#### [Your task]
Copy out every line of the records where the string "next" occurs.

#### [Stored dataset items]
=== Begin Enclosure ===

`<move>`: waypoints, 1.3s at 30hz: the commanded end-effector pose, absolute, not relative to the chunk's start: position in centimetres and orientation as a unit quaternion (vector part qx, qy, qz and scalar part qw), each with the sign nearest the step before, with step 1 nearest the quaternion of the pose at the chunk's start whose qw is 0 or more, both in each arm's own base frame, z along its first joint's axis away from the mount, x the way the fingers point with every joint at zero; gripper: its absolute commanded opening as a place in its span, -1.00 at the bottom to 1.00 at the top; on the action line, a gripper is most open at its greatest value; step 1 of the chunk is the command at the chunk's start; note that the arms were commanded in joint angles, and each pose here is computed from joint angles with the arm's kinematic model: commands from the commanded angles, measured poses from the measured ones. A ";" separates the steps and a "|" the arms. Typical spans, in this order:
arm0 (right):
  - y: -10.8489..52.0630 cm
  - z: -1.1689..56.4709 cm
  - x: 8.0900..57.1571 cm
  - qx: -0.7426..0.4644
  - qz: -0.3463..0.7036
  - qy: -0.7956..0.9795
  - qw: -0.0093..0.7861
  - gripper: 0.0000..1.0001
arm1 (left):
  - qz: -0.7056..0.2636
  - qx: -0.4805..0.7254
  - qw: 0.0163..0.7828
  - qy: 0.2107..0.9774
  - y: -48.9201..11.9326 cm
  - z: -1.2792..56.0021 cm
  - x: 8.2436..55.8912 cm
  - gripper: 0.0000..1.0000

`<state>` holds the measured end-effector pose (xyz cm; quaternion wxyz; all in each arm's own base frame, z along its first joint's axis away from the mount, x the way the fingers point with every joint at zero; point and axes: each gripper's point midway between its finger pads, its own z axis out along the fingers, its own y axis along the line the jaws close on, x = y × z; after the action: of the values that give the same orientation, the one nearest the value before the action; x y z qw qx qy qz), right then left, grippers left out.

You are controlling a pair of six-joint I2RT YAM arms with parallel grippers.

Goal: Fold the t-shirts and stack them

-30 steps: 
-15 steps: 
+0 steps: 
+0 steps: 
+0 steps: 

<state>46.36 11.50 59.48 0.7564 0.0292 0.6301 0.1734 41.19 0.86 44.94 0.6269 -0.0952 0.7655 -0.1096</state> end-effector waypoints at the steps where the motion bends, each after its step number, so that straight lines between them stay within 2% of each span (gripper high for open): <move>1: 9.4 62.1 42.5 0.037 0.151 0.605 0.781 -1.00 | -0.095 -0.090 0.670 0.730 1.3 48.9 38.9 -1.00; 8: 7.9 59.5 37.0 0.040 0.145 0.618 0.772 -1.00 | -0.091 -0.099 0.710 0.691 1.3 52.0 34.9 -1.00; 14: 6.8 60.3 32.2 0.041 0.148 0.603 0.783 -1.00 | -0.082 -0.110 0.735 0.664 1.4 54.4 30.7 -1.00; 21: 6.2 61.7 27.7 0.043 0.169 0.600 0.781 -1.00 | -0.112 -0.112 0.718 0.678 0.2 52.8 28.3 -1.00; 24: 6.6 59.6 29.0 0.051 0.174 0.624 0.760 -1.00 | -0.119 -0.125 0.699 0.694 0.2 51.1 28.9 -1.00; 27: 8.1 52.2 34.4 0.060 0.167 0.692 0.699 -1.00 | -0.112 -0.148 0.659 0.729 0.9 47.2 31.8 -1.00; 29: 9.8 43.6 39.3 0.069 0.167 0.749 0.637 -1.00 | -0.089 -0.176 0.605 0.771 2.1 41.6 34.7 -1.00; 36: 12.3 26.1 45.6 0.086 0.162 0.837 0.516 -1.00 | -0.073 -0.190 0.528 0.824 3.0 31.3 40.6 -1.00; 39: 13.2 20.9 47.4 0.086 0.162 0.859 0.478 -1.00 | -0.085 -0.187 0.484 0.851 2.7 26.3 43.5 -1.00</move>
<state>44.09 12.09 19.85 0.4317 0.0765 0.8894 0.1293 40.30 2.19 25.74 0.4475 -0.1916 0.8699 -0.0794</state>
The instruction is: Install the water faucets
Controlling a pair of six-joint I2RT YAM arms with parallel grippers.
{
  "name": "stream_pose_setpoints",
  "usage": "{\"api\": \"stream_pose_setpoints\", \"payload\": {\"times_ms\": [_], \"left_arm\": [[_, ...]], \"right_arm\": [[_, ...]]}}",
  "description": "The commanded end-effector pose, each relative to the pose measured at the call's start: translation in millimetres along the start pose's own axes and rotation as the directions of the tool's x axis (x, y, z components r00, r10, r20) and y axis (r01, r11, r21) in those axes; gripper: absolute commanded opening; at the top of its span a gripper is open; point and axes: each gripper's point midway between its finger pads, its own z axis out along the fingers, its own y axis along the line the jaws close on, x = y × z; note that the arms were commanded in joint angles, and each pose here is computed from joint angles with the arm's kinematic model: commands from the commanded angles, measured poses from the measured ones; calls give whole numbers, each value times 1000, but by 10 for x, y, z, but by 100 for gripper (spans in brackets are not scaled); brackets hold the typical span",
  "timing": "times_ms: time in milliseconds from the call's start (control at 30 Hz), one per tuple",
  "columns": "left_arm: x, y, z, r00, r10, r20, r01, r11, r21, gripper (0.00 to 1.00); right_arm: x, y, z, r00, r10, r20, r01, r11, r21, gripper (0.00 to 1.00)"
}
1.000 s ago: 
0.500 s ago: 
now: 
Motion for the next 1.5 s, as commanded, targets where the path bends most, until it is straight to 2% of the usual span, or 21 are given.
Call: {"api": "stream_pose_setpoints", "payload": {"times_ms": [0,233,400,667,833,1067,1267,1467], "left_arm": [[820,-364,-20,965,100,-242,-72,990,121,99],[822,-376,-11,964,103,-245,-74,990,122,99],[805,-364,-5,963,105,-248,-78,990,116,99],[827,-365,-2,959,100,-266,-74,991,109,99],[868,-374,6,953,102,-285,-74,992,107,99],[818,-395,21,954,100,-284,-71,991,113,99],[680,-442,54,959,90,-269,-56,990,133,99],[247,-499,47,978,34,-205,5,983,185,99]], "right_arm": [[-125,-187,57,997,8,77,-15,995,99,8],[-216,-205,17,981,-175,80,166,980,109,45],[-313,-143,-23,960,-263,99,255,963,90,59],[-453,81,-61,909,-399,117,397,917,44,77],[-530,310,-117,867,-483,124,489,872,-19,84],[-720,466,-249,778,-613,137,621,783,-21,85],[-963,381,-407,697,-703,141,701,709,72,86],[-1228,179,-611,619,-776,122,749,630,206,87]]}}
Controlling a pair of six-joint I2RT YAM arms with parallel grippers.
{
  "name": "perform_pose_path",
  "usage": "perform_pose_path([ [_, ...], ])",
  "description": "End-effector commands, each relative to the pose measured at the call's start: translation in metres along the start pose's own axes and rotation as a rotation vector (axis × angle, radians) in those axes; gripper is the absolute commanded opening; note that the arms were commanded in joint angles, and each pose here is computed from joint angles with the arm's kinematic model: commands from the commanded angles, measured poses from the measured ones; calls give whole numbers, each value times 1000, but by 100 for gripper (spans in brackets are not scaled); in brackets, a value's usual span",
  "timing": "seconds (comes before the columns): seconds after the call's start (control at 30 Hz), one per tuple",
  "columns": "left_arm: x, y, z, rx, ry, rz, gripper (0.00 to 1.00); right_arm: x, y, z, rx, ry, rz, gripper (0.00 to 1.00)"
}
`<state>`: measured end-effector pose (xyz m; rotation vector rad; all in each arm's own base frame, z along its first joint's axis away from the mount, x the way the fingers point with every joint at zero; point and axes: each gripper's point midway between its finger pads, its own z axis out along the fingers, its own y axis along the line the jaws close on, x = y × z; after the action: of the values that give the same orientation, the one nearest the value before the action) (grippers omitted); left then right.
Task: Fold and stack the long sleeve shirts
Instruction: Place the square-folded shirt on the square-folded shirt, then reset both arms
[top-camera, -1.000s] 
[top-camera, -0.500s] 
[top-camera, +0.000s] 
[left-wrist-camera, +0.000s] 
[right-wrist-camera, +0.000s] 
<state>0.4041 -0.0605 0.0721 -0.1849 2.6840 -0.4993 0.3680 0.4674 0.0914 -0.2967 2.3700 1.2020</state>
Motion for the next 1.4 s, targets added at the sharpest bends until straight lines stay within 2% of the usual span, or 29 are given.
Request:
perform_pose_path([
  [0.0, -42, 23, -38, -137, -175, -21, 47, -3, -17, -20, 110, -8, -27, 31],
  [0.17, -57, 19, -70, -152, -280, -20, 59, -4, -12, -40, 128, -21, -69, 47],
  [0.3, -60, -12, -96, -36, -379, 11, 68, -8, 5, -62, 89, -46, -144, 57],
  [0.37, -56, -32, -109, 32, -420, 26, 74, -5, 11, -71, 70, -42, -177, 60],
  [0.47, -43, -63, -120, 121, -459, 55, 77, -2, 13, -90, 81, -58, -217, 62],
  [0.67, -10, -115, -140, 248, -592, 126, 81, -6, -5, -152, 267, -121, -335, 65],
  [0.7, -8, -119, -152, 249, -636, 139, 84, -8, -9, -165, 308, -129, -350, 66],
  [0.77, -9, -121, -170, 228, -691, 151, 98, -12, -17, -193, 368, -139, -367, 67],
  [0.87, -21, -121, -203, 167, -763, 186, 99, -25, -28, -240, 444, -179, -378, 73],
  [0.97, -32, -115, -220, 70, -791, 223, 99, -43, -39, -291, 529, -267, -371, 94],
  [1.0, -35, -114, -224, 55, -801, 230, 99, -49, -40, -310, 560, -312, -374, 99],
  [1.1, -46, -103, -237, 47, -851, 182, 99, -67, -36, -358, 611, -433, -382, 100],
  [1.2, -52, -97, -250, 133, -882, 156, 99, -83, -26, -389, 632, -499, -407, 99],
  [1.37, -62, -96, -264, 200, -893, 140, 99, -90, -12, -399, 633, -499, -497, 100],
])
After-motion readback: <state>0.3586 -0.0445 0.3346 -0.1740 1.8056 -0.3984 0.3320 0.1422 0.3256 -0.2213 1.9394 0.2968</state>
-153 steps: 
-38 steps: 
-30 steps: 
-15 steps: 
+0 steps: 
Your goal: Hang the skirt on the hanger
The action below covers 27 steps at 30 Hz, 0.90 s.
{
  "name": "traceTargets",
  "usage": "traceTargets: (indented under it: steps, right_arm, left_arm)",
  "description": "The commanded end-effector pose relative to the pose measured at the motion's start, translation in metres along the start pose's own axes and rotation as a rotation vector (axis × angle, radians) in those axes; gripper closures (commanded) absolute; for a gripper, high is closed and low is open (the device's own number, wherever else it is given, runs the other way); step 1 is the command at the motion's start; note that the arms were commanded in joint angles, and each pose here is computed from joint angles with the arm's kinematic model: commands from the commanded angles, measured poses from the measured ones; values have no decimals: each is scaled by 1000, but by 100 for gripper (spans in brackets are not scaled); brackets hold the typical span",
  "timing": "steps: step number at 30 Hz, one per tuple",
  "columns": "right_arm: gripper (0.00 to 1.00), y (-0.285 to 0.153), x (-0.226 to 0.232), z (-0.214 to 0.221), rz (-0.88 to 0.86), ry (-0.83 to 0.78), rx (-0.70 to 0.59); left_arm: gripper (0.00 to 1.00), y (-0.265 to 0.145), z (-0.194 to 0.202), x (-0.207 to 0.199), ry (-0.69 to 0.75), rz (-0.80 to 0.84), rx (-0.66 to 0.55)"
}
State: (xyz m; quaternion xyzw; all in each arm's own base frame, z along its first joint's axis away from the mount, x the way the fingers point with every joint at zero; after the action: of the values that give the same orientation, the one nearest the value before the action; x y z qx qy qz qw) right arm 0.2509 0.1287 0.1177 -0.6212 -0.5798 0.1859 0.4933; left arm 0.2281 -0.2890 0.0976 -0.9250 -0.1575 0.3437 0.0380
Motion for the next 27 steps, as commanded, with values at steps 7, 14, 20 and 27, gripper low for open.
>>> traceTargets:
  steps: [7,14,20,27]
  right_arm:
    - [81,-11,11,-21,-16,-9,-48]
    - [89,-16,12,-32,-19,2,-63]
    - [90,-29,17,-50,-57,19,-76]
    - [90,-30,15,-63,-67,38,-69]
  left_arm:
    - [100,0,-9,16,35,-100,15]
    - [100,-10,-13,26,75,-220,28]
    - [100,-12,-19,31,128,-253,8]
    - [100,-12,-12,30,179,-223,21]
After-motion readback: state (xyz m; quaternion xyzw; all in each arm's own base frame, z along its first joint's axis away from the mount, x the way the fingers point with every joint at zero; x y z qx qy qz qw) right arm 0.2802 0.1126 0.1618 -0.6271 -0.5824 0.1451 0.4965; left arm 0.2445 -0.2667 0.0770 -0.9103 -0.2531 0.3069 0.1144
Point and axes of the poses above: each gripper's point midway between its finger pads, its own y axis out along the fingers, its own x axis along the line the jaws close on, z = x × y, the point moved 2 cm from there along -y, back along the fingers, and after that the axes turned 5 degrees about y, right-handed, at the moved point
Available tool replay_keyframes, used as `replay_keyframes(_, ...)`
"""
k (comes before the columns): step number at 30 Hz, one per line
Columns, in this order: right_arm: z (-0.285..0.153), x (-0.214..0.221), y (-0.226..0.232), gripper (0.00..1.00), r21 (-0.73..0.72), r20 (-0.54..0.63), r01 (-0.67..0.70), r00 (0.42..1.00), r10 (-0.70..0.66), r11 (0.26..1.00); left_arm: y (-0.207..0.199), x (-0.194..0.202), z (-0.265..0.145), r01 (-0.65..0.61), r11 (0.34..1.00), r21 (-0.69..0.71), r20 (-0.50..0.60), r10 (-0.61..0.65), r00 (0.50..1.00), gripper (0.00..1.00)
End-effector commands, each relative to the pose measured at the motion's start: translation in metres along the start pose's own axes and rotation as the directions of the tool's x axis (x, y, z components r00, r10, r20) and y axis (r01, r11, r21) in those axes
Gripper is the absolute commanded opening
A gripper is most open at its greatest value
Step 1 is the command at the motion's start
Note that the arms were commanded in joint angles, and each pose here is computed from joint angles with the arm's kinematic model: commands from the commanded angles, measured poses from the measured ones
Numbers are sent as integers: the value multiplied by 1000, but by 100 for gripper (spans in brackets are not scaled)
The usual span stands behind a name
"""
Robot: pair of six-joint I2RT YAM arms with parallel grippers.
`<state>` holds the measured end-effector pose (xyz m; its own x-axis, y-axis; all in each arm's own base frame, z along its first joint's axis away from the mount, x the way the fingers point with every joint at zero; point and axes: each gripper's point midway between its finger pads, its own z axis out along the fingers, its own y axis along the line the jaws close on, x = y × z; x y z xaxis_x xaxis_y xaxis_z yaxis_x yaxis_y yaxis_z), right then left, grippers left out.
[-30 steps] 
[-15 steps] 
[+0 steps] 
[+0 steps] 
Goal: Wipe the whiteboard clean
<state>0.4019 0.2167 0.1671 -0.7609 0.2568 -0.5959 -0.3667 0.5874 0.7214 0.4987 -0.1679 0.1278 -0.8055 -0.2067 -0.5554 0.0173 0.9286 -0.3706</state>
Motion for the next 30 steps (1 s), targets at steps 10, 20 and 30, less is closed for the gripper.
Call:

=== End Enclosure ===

#### [Exercise result]
Motion for the next 1.5 s, as commanded, targets where the path bends most, until it is straight to 2% of the usual span, or 21 are given.
Motion for the next 1.4 s, targets added at the sharpest bends until straight lines stay within 2% of the usual span, or 29 are given.
Motion for the next 27 steps, as commanded, with values at steps 7, 14, 20 and 27, gripper low for open.
Motion for the next 30 steps (1 s), targets at steps 10, 20 and 30, less is closed for the gripper.

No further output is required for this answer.